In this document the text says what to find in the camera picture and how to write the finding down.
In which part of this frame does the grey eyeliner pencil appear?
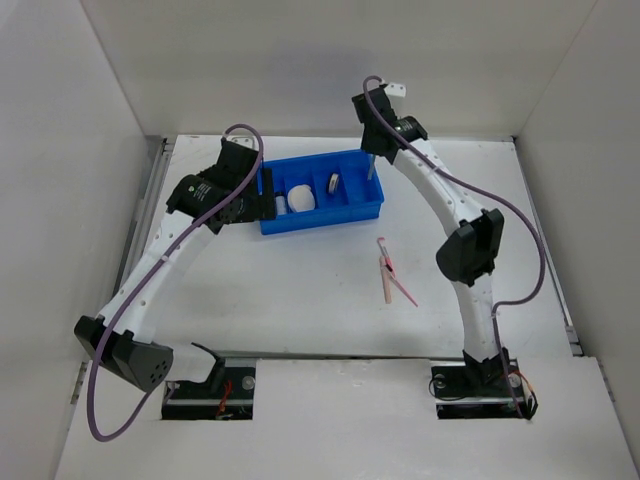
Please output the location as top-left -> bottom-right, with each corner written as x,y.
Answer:
367,154 -> 375,181

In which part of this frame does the small bottle black cap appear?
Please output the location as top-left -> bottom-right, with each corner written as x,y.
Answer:
275,195 -> 289,216

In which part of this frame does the round beige powder puff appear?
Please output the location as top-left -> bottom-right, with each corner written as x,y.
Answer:
287,184 -> 316,213

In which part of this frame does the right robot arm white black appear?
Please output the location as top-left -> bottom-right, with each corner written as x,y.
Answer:
352,86 -> 504,398

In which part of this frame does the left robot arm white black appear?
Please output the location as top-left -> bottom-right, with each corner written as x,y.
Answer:
74,139 -> 273,393

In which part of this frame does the blue plastic divided tray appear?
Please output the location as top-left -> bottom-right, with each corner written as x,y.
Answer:
260,150 -> 384,235

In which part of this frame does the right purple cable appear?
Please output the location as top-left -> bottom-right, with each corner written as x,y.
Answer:
362,74 -> 547,420

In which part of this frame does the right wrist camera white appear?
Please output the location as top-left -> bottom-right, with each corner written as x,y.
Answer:
384,83 -> 407,98

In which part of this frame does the aluminium rail left side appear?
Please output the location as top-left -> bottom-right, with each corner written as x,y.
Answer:
113,135 -> 177,295

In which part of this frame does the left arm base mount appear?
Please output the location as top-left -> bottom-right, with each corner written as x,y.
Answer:
161,357 -> 257,421

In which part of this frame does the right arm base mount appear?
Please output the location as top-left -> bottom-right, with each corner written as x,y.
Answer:
428,360 -> 539,421
++++++
▶ [Exercise objective] From the records above, copy each line where the word "this" can be found.

▶ [Exercise result]
In this document the text says what to find in the camera picture and how to write the finding down.
In which part of this frame does the grey eyeliner pencil appear?
In which part of this frame does the small bottle black cap appear?
In which part of this frame does the round beige powder puff appear?
In which part of this frame does the right robot arm white black appear?
In which part of this frame does the left robot arm white black appear?
In which part of this frame does the blue plastic divided tray appear?
In which part of this frame does the right purple cable appear?
In which part of this frame does the right wrist camera white appear?
In which part of this frame does the aluminium rail left side appear?
In which part of this frame does the left arm base mount appear?
In which part of this frame does the right arm base mount appear?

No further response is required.